Cependant, bien qu’ils ne puissent pas être vus aujourd’hui (principalement à cause des flashs utilisés par des dizaines de photographes), l’événement était à l’origine associé à des énergies dévastatrices. Selon Volkov, ces énergies n'ont rien à voir avec la flamme elle-même. Ce serait plutôt une manifestation du prétendu "plasma basse température".

En d'autres termes, le feu initial dit «non brûlant» ne serait ionisé que par la présence d'un champ électrique, comme ce fut le cas lors du phénomène appelé feu de Santelmo.

Une fraude consciente?

En ce qui concerne les fraudes possibles, quelles que soient les méthodes employées, certains vous assurent que la supercherie est bien connue de l'Église orthodoxe depuis toujours. Le sceptique russe Igor Dobrokhotov partage ce point de vue, affirmant que des extraits du journal de Mgr Porphyrius (1804-1885) indiquaient clairement que le clerc de Jérusalem n’ignorait pas le caractère frauduleux du Feu sacré.

Brouhaha "sacré"

Même s’il s’agit d’un événement solennel, l’apparition du feu sacré entraîne finalement l’apparition du célèbre «esprit de cochon». En effet, plusieurs actes de violence ont emporté la basilique du Saint-Sépulcre à plusieurs reprises.

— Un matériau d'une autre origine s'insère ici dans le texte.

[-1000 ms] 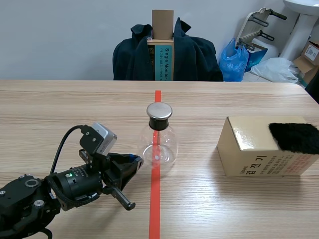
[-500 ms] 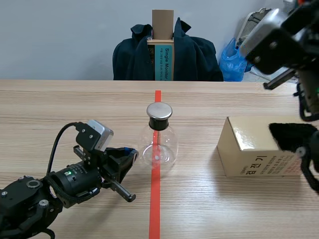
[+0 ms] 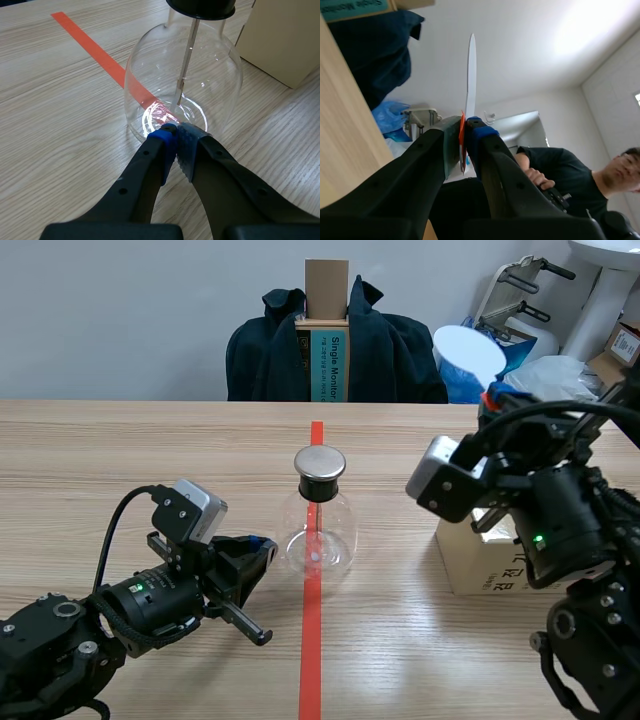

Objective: Do the electroscope experiment.
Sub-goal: 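Bring the plate to the electroscope and point at the metal foil, then move the plate toward and away from the electroscope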

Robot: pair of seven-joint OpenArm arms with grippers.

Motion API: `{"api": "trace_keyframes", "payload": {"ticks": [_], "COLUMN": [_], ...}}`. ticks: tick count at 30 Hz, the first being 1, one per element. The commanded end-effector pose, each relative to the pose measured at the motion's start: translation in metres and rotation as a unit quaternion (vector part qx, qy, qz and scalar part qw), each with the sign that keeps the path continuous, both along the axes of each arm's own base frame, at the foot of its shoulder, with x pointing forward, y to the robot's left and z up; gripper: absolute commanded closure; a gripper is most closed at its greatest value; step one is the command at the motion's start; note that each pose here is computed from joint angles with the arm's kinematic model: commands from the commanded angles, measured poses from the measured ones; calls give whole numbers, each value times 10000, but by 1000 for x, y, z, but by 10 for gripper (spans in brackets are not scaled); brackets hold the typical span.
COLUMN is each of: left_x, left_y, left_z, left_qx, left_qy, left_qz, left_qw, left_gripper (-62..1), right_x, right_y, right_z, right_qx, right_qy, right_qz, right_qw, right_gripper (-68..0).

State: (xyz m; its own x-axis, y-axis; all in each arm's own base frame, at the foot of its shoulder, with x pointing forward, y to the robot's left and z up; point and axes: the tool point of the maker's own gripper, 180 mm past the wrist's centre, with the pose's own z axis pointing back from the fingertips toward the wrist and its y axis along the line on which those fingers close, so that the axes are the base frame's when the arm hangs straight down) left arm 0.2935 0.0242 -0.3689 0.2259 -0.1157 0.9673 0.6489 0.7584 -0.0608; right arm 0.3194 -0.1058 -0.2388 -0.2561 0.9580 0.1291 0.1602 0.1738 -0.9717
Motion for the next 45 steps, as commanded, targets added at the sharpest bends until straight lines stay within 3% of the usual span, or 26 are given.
{"api": "trace_keyframes", "payload": {"ticks": [1, 13, 21, 31, 40, 45], "left_x": [6, 6, 6, 6, 6, 6], "left_y": [-3, -2, -2, -2, -2, -2], "left_z": [14, 14, 14, 14, 14, 14], "left_qx": [-151, -144, -144, -144, -145, -145], "left_qy": [-189, -189, -189, -189, -191, -191], "left_qz": [26, 35, 35, 35, 35, 35], "left_qw": [9997, 9997, 9997, 9997, 9997, 9997], "left_gripper": [-16, -16, -16, -16, -16, -16], "right_x": [0, -8, -12, -30, -46, -52], "right_y": [2, 12, 23, 58, 79, 85], "right_z": [3, -39, -39, -40, -46, -46], "right_qx": [-72, -391, -450, -673, -884, -903], "right_qy": [-92, 412, 376, 280, 301, 273], "right_qz": [50, 333, 668, 1748, 2448, 2670], "right_qw": [9999, 9978, 9960, 9819, 9651, 9591], "right_gripper": [-8, -8, -8, -8, -8, -8]}}
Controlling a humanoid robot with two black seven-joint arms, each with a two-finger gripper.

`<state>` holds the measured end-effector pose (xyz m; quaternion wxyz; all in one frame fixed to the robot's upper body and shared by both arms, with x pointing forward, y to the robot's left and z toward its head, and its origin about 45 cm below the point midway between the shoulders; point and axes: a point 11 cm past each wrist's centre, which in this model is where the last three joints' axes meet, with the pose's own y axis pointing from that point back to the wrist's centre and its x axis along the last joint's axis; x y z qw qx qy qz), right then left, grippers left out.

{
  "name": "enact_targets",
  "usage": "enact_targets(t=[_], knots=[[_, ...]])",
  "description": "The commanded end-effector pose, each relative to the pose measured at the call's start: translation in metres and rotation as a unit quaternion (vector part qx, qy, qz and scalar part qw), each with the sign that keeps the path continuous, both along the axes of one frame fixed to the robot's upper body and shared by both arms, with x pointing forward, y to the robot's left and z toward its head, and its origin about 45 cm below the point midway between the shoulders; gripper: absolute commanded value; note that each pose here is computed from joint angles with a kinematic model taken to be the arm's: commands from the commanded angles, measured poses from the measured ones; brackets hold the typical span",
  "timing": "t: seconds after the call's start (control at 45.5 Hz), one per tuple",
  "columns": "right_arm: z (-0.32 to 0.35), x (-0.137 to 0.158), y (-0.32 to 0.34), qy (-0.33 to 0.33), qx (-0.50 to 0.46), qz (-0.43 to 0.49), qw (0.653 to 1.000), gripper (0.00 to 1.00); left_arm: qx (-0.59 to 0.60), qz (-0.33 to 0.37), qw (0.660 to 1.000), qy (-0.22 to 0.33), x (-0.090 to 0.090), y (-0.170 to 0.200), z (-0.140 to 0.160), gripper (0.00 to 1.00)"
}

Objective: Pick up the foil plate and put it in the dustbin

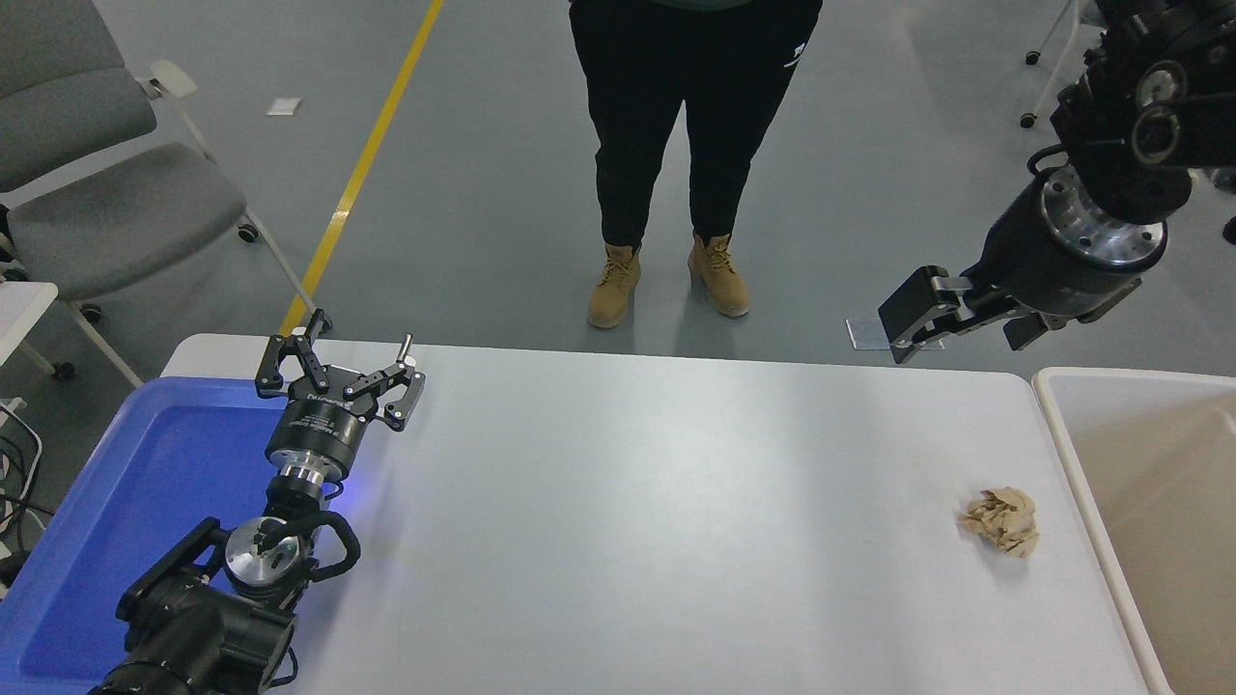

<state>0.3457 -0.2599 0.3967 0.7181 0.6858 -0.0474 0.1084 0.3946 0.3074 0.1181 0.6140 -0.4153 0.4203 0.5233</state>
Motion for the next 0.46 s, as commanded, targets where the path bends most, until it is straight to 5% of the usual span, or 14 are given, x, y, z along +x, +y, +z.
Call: enact_targets(t=[0.0,0.44], knots=[[0.0042,-0.0109,-0.0057,0.017,-0.008,-0.018,1.0,1.0,0.0,0.0,1.0,0.0,0.0,-0.0001,0.0001,0.99],[0.0017,-0.0155,-0.0077,0.031,-0.017,-0.019,0.999,1.0,0.0,0.0,1.0,0.0,0.0,0.0,-0.0001,0.99]])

Lecture / WikimediaCommons

"Le miracle du feu sacré" de William Holman Hunt

En 1856, le consul britannique James Finn déclara avoir été témoin de combats généralisés entre pèlerins grecs et arméniens - des deux côtés armés de pierres et de bâtons précédemment dissimulés sur le site. En conséquence, le pacha (dirigeant de l'Empire ottoman) a dû être escorté par des soldats armés. Retiré des figures illustres, les soldats seraient alors revenus combattre les deux côtés à la baïonnette.

Il existe également un récit du voyageur anglais Robert Curzon. Selon lui, lors de la liturgie du 3 mai 1834, une panique généralisée a envahi l'église surpeuplée, causant la mort de plus de 400 personnes. À l'époque, le pacha Ibrahim se serait échappé uniquement parce que ses gardes personnels se frayaient un chemin à travers la foule.